En fait, cela fait bien longtemps qu’il aurait fallu débattre sur ce qu’est exactement le fascisme, et s’il existe présentement en France un réel danger fasciste ! Mais, même si nous avions débattu, nous ne devons pas nous faire d’illusions : il y aurait toujours ceux et celles qui pensent que Le Pen se combat aussi avec un bulletin de vote, que la (leur) démocratie doit être défendue coûte que coûte, et ceux et celles qui appellent toujours à l’abstention, par principe. Quant à nous, à l’OCL, c’est bien la première fois depuis longtemps que nous avons gueulé, en manif, notre abstention à une élection ; à noter tout de même que beaucoup d’entre nous ne sont pas ou plus inscrits sur les listes électorales car nous refusons et dénonçons ce type de citoyenneté. Là est un autre débat que nous aborderons dans un prochain hors série de CA.

Quel peut-être le contenu de l’unité entre des anarchistes membres d’une loge maçonnique et qui, par conséquent, ne peuvent que porter secours à l’actuelle démocratie dès que celle-ci est en difficulté, des anarchistes qui désirent et oeuvrent pour la révolution, des anarchistes qui sont institutionnalisés et dont certains se situent à la gauche de la gauche de la gauche en se prenant pour des représentants du mouvement social (?) et qui tiennent à rester crédibles.

Ce qui nous distingue réellement, et qui est beaucoup plus fondamental que le supposé fond commun issue d’une pensée totalement idéaliste (nous entendons ce terme comme opposé au matérialisme) c’est la question de la Révolution ainsi que les outils conceptuels pour analyser les réalités du monde : la lutte des classes.

Toute proportion gardée, l’appel à voter Chirac le 5 mai, puis le message de satisfecit suite au résultat que l’on sait, ressemble fort au ralliement à l’union sacrée en 1914 où la plupart des antimilitaristes de la veille partirent finalement la “fleur au fusil”. Le contexte est infiniment moins tragique, un bulletin de vote désuet a remplacé le fusil, mais le mécanisme est fondamentalement le même. L’opposition à cette union nationale réalisée entre les deux tours ne devait évidemment pas s’appuyer sur une quelconque orthodoxie abstentionniste anarchiste, mais sur une critique des arguments généralement avancés, sur une critique de la manipulation médiatique et politicienne que nous avons tous vécu.

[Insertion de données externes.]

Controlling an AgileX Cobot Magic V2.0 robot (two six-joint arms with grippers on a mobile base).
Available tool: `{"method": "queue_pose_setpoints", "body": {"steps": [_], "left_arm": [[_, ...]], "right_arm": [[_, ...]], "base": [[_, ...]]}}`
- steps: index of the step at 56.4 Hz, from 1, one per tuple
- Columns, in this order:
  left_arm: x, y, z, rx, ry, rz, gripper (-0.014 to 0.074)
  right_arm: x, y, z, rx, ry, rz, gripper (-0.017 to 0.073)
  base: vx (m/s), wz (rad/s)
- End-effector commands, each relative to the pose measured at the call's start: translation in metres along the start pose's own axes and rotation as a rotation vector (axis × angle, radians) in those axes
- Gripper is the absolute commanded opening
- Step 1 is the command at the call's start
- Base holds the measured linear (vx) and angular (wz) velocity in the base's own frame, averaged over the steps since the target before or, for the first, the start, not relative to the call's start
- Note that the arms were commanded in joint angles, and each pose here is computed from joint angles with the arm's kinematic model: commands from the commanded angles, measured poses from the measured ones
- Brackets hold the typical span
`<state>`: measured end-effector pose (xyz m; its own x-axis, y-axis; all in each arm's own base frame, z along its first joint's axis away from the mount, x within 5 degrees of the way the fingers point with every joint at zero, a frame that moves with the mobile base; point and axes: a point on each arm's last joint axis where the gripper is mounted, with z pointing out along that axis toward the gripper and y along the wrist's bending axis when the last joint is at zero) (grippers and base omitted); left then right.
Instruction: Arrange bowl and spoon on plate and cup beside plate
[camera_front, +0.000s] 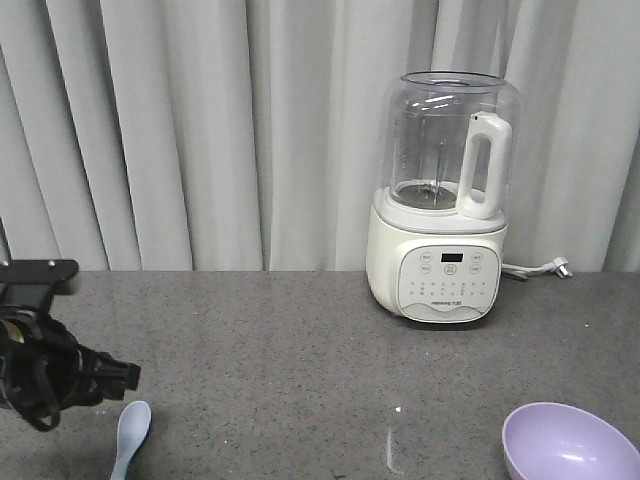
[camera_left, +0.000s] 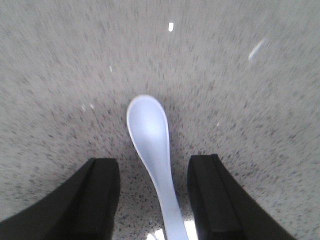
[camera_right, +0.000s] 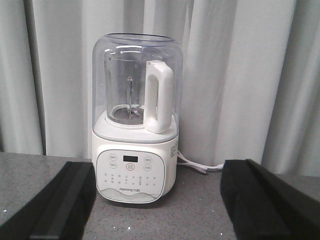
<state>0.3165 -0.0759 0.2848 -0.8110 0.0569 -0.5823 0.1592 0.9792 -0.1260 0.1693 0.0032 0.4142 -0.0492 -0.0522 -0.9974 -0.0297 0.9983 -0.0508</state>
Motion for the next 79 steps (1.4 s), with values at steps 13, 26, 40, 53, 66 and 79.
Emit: {"method": "queue_pose_setpoints", "body": {"steps": [13,26,40,53,66,79], "left_arm": [[0.004,-0.013,0.046,0.007,0.113,-0.028,0.0429],[0.007,-0.011,0.054,-0.010,0.138,-0.040,0.0429],[0.014,-0.010,0.062,-0.023,0.210,-0.033,0.0367],[0.017,-0.010,0.062,-0.031,0.235,0.011,-0.0009],[0.006,-0.016,0.029,-0.005,0.124,0.058,-0.0008],[-0.008,-0.021,-0.055,0.027,-0.133,0.106,-0.0008]], "right_arm": [[-0.020,-0.003,-0.004,0.022,-0.126,-0.019,0.0560],[-0.020,-0.003,-0.004,0.022,-0.126,-0.019,0.0560],[-0.020,-0.003,-0.004,0.022,-0.126,-0.019,0.0560],[-0.020,-0.003,-0.004,0.022,-0.126,-0.019,0.0560],[-0.016,-0.002,-0.004,0.015,-0.087,-0.010,0.0560],[0.007,0.000,0.002,-0.002,0.163,0.095,0.0533]], "base": [[0.00,0.00],[0.00,0.00],[0.00,0.00],[0.00,0.00],[0.00,0.00],[0.00,0.00]]}}
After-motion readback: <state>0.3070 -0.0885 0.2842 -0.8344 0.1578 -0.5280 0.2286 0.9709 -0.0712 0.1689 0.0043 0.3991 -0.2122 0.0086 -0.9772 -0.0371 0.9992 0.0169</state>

La guerre du Golfe, la guerre dans l’ex-Yougoslavie, certaines prises de position refusant de clamer un antisionisme virulent, certaines réactions au lendemain du 11 septembre, nous ont montré que la tendance libérale, pro-occidentale et réformiste, dans les mouvances libertaires et révolutionnaire, même si elles ont toujours existé, sont visiblement en train de prendre de l’importance. Cela est finalement logique dans des milieux déboussolés par la soi-disante «disparition de la classe ouvrière» et la «fin de la lutte des classes». Ils ne reste alors plus que la culture, des sentiments démocratiques, l’aménagement de la vie quotidienne, comme seul horizon... et finalement l’idée morbide qu’il ne s’agit plus de vivre mieux mais le moins mal possible. Quelle tristesse !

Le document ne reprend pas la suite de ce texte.